Durante 14 anos, Rui Bento foi o máximo responsável pela gestão e organização de espetáculos tauromáquicos no Campo Pequeno, a praça de toiros mais importante de Portugal.

O antigo matador de toiros, foi a pessoa escolhida pela família Borges para dar vida ao campo Pequeno após as obras de requalificação que decorreram entre 2000 e 2006.

A 16 de maio de 2006, a “Catedral Mundial do Toureio a Cavalo”, voltava a abrir portas para dar início a um novo ciclo da Tauromaquia portuguesa. Rui Bento foi o “homem do leme”, no Campo Pequeno durante este ciclo e ao longo das últimas 14 temporadas na arena lisboeta tourearam as maiores figuras do toureio português e do toureio mundial, como por exemplo os rejoneadores Pablo Hermoso de Mendoza, Diego Ventura, Andy Cartagena ou Leonardo Hernandez e os matadores de toiros “El Juli”, “Morante de la Puebla”, Enrique Ponce, José Mari Manzanares, Cayetano Ordoñez, “El Cid”, Roca Rey, Juan José Padilla e muitos outros nomes.

A qualidade dos carteis aliada à modernização da praça fizeram com que o Campo Pequeno entrasse na rota das principais praças de toiros do Mundo taurino.

Este ano a concessão do Campo Pequeno foi adquirida pela “Plateia Colossal”, uma empresa de Álvaro Covões dedicada à organização de eventos musicais. Rui Bento decidiu dar por terminada a sua ligação ao Campo Pequeno e começar um novo ciclo.

No que diz respeito ao Faenas TV e à minha pessoa, só me resta agradecer ao maestro Rui Bento, ao Dr. Paulo Pereira e aos demais elementos que fizeram parte da equipa que liderou a tauromaquia nos últimos 14 anos em Lisboa.

Obrigado maestro!!

Comunicado de Rui Bento:

“Há projectos que, pelo desafio que constituem ou pela intensidade da paixão que em nós despertam, nos marcam para sempre. Desafio e paixão.

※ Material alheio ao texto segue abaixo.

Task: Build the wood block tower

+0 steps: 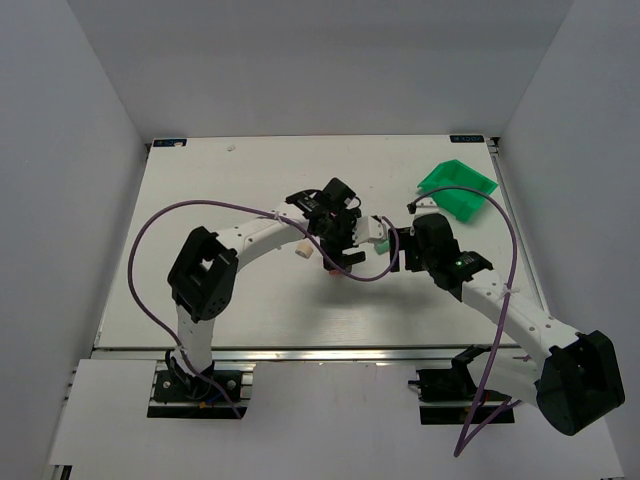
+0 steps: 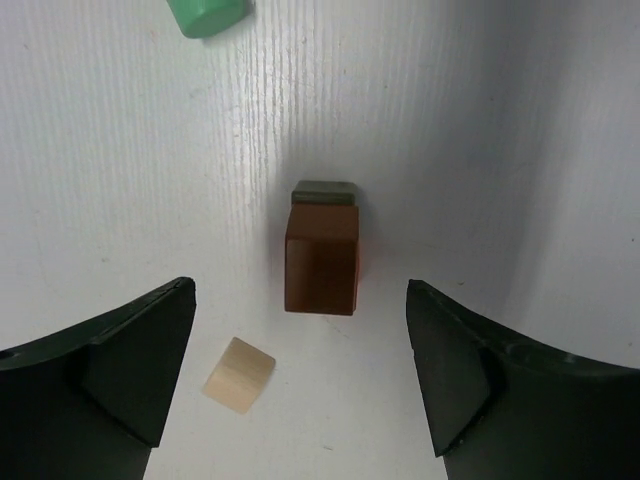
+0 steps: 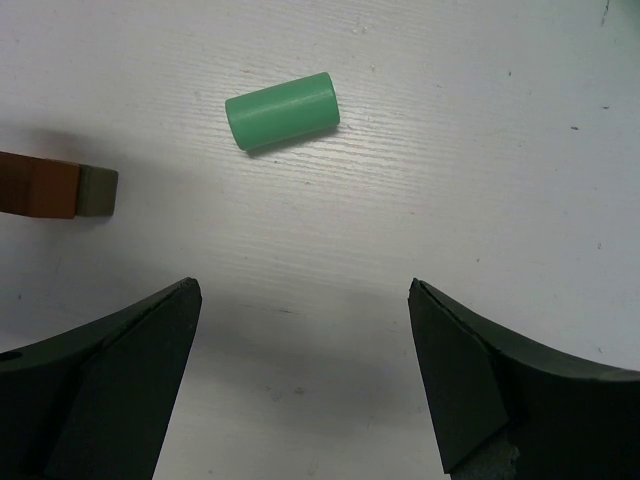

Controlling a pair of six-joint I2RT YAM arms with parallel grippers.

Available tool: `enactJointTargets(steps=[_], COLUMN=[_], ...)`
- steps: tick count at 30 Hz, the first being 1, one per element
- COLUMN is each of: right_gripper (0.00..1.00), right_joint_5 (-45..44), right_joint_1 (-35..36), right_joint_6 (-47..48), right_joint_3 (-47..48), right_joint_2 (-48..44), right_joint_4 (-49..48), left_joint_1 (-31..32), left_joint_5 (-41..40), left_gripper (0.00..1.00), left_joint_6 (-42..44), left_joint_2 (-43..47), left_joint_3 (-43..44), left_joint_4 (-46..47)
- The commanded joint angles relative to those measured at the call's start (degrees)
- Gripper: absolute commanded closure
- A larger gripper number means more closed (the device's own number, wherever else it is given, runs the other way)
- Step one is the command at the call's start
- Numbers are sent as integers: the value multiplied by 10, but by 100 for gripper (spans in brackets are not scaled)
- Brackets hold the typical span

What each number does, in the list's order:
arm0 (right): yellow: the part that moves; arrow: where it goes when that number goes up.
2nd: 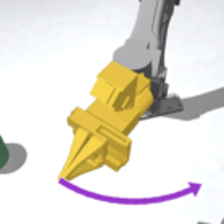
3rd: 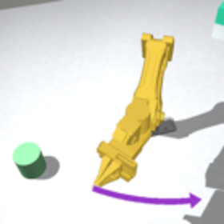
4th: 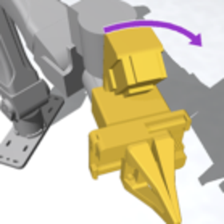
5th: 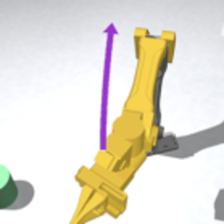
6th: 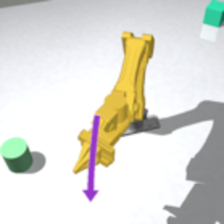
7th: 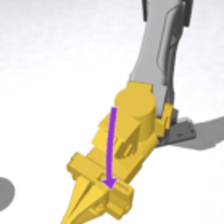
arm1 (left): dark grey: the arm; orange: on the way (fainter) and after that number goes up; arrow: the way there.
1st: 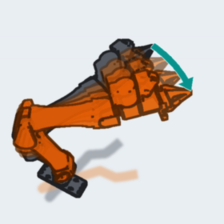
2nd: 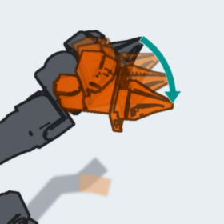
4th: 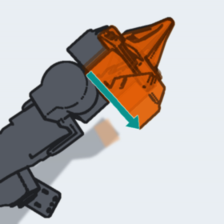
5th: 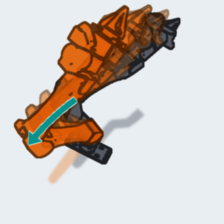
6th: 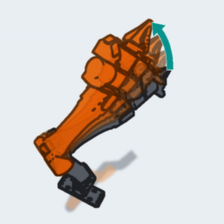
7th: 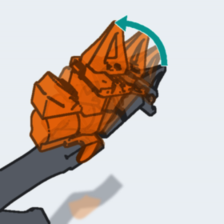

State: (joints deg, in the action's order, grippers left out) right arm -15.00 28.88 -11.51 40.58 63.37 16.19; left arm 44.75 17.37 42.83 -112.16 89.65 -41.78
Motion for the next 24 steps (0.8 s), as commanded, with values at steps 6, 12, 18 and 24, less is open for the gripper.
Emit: enactJointTargets(steps=[6,12,18,24], right_gripper=[11,11,10,11], right_joint_5=[47,174,256,277], right_joint_1=[-11,-17,-24,-27], right_joint_6=[67,269,581,774], right_joint_3=[6,37,108,302], right_joint_2=[1,42,133,250], right_joint_4=[-62,-72,8,155], left_joint_1=[-13,-16,-15,-16], left_joint_5=[2,-135,-335,-363], left_gripper=[2,2,2,2], left_joint_6=[-62,-276,-739,-825], left_joint_2=[141,292,372,450], left_joint_3=[-55,-205,-259,-397], left_joint_4=[88,280,191,180])
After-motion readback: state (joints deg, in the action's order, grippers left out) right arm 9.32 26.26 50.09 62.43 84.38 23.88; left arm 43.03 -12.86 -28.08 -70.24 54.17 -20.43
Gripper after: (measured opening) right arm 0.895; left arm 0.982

Foi esta a mistura de sensações que experimentei quando, em fevereiro de 2006, a convite dos Drs. Henrique Gonçalves Borges e Goes Ferreira, tomei posse do cargo que me conferia a gestão dos destinos da tauromaquia no Campo Pequeno. As obras de restauro e requalificação estavam quase concluídas e a reinauguração marcada para 16 de maio.
Volvidos 14 anos, encerrou-se, recentemente, o ciclo das minhas funções como Director de Actividades Tauromáquicas da primeira praça do país, a “Catedral Mundial do Toureio a Cavalo”.

O Campo Pequeno está ligado às duas mais importantes fases da minha vida profissional. Ali, como toureiro, iniciei em 1982, a carreira que me levou à Alternativa de Matador de Toiros (Badajoz, 1988); ali desenvolvi a actividade de Gestor Taurino, em cujos resultados tenho o maior orgulho.
Durante estas 14 temporadas vivemos apaixonadamente um projecto que recuperou a grandeza do Campo Pequeno em termos nacionais e o reposicionou, em termos internacionais, dando-lhe uma visibilidade jamais alcançada.

As maiores figuras mundiais do toureio voltaram a incluir Lisboa na rota das suas temporadas. Voltaram os consagrados, lançaram-se novos valores e sempre se repetiram os triunfadores. Nem sempre as coisas correram dentro daquilo que idealizámos, é certo, mas também é verdade que só não erra quem não arrisca. Nós, no Campo Pequeno assumimos a vitória com a mesma humildade, a mesma grandeza com que demos a cara nos momentos difíceis. E foi nesses momentos difíceis que veio ao de cima a nossa capacidade de superação individual e colectiva demonstrada por todos os que vivemos este projecto ímpar. Envolvo na minha gratidão todos os que, no escritório e no campo, integraram e colaboraram com a Direcção de Tauromaquia, as sucessivas administrações com quem trabalhámos e, em especial, dois dos nossos colegas que partiram para sempre e que sempre recordaremos pelo seu exemplo de camaradagem e profissionalismo.

Num balanço curto deste ciclo há pouco encerrado, cabe uma palavra de agradecimento a todos os que, de uma forma directa ou indirecta, tornaram possível todo este percurso, ao longo do qual tanto nos estimularam. Refiro-me aos aficionados, aos artistas tauromáquicos, aos ganaderos, ao pessoal de apoio, à imprensa, rádio e TV generalistas, aos meios de informação taurina e ao público em geral. 


Vai por todos vós! 


Sem o vosso apoio não teríamos conseguido levar a nau a bom porto. 


Ciclo encerrado! Os homens passam e as instituições continuam. Desejo ao Campo Pequeno as maiores felicidades nesta nova fase da sua mais que centenária existência.”